1999 – The husband of Rosemary Nelson called for an inquiry into her death, but one that was independent of the RUC. The call followed a report by the Independent Commission on Police Complaints (ICPC), which had been investigating allegations of death threats against Rosemary Nelson made by members of the RUC. Although the report was not then published it was reported that the inquiry had run into various difficulties, including some from the chief inspector who, ‘appeared to have difficulties in co-operating productively’ with the barrister in charge of the inquiry. Later Chief Constable of the RUC, Ronnie Flanagan, said that he would publish as much as possible of the report. The report had been prepared by Commander of the Metropolitan Police in London, Niall Mulvihill, and had been submitted to the Director of Public Prosecutions. A ‘review’ based on the report was issued on 30 March 1999.
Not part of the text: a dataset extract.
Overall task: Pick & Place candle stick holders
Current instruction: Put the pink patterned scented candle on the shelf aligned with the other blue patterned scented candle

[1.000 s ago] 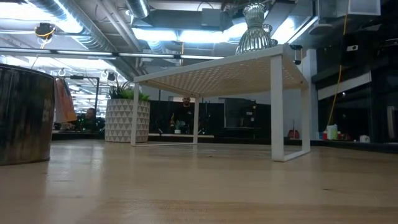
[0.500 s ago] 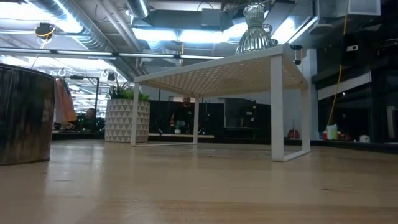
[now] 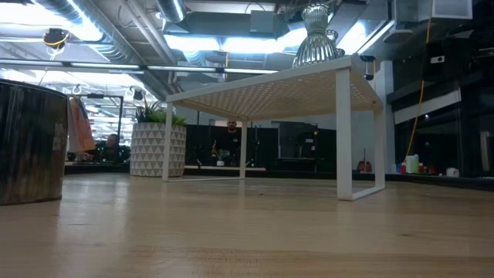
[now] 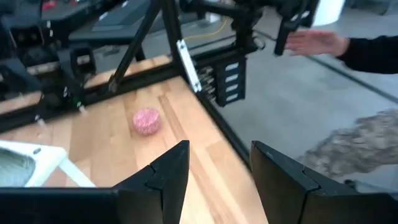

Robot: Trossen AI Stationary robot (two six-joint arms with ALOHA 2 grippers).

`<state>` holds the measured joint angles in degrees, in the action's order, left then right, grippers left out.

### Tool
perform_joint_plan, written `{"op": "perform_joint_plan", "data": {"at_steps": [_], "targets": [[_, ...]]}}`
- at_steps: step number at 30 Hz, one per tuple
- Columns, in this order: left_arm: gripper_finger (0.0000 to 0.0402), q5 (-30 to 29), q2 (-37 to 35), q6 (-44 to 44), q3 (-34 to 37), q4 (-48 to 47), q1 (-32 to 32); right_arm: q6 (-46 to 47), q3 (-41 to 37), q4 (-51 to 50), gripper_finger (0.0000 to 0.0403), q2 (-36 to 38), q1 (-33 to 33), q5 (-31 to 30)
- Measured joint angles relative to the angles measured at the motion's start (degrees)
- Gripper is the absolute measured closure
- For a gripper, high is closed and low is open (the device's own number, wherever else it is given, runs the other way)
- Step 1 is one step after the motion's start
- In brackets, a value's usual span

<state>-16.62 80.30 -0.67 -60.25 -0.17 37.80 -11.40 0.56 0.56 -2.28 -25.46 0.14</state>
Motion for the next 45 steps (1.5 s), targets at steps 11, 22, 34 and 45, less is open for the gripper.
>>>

1999 – British Home Secretary, Jack Straw, challenged the release of three Irish Republican Army (IRA) prisoners arrested and convicted in England. This action failed but was widely criticised and put additional pressure on the peace process.
2001 – Gardaí arrest 12 protesting students as thousands of secondary school pupils take to the streets all over the country demanding an end to the ASTI teachers strike.
2001 – At the Irish Cancer Society’s Daffodil Day Auction, the hottest collectible is Bono’s handmade Black Fly shades, which fetches £4,000.
2002 – At high tide, thirty-nine whales are washed onto Aughcasla Strand, in the Dingle Peninsula.
2003 – Peter O’Toole is awarded an honorary life achievement Oscar. Initially, rejected by Dublin’s Abbey Theatre because he could not speak Irish, he became a scholarship student at the Royal Academy of Dramatic Art, where his classmates included Albert Finney and Alan Bates. He starred in ‘Lawrence of Arabia’ in 1962, a performance voted number one in a poll of the 100 Greatest Performances of All Time.
2010 – Garda mobile phone protest is underway. Thousands of gardai begin a ‘work-to-rule’ – the first action of its kind in the history of the force. The so-called ‘withdrawal of goodwill’ by 11,000 members is in protest over public sector pay cuts and the pension levy.
2011 – Ian Paisley calls for a new era of sharing and reconciliation in an emotional farewell at his final sitting of the power-sharing Assembly he helped to create at Storming.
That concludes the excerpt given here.